#### What to work on
Copy out each line in the listing below where the word "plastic" appears.

Listed records section start

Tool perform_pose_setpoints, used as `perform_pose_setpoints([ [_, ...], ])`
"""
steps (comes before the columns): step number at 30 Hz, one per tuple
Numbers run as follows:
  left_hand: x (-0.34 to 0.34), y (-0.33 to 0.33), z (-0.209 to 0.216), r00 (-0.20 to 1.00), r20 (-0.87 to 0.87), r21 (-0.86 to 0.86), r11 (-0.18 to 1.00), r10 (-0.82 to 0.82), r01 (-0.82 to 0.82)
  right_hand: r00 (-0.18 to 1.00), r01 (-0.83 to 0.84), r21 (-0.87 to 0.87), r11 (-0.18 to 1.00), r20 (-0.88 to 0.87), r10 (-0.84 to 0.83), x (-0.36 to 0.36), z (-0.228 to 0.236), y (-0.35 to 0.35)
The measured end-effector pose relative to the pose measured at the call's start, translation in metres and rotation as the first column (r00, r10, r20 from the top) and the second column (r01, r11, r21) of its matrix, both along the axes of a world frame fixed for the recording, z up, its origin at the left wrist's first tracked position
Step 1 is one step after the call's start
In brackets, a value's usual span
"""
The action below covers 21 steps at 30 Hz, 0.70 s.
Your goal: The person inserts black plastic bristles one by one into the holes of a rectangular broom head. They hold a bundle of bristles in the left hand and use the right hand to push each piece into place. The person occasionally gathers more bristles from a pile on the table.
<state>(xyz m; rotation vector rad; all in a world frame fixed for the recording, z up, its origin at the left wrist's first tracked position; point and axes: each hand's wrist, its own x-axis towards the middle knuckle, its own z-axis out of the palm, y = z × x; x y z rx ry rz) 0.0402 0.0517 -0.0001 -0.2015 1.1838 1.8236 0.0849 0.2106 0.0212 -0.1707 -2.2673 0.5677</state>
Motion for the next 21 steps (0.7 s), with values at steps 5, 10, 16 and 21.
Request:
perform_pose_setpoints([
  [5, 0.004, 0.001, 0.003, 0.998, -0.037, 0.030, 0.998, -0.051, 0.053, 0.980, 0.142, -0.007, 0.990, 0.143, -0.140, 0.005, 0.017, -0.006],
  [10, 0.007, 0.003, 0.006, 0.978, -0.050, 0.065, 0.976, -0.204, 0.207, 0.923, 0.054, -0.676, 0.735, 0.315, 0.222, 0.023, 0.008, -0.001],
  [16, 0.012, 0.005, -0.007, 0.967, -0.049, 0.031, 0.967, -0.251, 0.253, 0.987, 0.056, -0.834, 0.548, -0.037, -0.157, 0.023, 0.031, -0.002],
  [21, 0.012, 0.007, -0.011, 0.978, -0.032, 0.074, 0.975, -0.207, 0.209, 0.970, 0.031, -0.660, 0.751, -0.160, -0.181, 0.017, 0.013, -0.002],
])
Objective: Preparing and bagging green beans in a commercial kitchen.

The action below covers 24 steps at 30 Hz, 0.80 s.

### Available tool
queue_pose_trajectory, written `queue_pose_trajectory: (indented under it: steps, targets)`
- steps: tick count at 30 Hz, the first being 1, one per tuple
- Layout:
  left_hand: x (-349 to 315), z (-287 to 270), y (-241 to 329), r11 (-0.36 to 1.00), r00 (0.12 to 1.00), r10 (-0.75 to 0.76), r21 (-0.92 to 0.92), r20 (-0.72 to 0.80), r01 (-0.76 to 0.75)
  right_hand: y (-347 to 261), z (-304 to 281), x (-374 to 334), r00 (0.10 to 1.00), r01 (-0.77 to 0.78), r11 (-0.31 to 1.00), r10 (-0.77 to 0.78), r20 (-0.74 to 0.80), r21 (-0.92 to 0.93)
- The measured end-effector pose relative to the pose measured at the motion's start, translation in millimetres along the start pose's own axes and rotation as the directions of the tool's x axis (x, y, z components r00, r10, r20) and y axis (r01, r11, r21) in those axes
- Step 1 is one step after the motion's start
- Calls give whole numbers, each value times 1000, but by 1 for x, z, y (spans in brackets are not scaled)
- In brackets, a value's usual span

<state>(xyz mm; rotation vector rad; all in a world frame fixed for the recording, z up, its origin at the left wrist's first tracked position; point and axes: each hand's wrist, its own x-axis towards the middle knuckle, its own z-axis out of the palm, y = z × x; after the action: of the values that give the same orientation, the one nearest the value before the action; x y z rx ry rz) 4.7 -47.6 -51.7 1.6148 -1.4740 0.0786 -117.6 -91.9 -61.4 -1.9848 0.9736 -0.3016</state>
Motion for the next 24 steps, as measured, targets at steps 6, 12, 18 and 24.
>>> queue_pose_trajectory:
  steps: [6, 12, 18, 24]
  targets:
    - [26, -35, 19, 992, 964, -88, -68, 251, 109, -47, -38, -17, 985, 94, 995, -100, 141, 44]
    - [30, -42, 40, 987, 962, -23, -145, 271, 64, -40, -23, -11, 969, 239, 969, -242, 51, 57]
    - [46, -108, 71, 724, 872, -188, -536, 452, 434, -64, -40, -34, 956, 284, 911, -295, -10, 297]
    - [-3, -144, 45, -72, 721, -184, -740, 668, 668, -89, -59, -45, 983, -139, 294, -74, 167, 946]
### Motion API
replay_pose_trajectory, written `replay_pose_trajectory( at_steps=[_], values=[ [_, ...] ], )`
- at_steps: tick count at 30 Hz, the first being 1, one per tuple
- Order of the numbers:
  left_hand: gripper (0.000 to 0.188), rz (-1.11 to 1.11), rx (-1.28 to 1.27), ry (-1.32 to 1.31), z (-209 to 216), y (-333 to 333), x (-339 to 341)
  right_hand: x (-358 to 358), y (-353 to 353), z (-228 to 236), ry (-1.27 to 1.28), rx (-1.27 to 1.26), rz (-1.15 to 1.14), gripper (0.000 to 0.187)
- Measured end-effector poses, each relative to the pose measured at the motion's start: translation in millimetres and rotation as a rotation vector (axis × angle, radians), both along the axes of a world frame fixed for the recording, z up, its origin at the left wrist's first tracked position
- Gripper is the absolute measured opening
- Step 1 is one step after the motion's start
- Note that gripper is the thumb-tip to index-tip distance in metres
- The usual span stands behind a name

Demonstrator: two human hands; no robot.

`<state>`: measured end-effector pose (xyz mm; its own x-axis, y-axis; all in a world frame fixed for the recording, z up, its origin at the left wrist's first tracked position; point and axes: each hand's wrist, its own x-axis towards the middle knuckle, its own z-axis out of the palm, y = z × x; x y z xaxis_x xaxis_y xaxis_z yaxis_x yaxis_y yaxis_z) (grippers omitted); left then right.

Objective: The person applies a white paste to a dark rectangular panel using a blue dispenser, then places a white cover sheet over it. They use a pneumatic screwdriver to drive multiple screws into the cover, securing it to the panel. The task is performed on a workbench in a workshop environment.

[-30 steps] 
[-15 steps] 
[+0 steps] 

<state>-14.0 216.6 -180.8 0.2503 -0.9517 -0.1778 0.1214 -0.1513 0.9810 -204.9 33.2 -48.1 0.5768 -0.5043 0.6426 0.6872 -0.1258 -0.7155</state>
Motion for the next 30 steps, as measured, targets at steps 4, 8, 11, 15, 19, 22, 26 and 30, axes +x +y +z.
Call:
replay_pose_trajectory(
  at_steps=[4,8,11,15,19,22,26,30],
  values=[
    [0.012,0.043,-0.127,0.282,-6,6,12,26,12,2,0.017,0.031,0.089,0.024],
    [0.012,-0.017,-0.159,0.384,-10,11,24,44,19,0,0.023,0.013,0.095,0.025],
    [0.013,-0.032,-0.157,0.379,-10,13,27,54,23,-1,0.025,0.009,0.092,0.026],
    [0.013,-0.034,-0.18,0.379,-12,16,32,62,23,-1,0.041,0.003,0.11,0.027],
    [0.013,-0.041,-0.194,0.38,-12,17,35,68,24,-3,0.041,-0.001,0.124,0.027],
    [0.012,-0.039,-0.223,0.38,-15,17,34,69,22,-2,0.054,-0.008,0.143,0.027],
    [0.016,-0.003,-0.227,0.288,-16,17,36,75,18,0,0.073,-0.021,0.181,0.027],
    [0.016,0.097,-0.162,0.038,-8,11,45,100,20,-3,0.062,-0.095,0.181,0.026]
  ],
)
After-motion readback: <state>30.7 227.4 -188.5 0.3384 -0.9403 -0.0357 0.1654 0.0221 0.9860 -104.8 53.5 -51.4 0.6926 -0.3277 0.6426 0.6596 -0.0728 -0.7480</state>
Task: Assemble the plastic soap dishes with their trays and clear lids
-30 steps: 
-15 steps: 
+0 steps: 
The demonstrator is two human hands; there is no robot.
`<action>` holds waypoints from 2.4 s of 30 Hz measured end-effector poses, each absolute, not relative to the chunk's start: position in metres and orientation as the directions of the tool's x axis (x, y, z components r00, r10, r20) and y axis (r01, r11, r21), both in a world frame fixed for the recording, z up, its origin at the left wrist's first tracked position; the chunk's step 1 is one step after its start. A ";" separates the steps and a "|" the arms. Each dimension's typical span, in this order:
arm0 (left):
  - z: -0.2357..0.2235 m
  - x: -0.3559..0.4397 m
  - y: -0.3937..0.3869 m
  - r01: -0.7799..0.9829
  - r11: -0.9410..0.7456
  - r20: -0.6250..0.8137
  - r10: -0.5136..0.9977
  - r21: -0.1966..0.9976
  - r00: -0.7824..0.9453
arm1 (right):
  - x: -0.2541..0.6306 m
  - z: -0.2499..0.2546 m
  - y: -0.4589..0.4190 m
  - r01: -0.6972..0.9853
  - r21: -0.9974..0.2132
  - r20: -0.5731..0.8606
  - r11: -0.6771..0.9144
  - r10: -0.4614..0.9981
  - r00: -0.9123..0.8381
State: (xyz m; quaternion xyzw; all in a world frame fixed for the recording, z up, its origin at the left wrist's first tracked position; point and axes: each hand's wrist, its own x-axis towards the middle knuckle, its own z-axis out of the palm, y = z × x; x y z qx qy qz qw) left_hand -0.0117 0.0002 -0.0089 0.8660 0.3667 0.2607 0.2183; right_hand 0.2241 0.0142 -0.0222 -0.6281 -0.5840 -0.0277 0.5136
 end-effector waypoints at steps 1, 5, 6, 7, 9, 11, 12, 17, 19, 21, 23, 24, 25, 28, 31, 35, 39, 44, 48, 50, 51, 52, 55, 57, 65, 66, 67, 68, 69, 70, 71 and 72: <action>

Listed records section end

#### Completed task
Your goal: The person inserts black plastic bristles one by one into the holes of a rectangular broom head. They hold a bundle of bristles in the left hand and use the right hand to push each piece into place. The person occasionally gathers more bristles from a pile on the table.
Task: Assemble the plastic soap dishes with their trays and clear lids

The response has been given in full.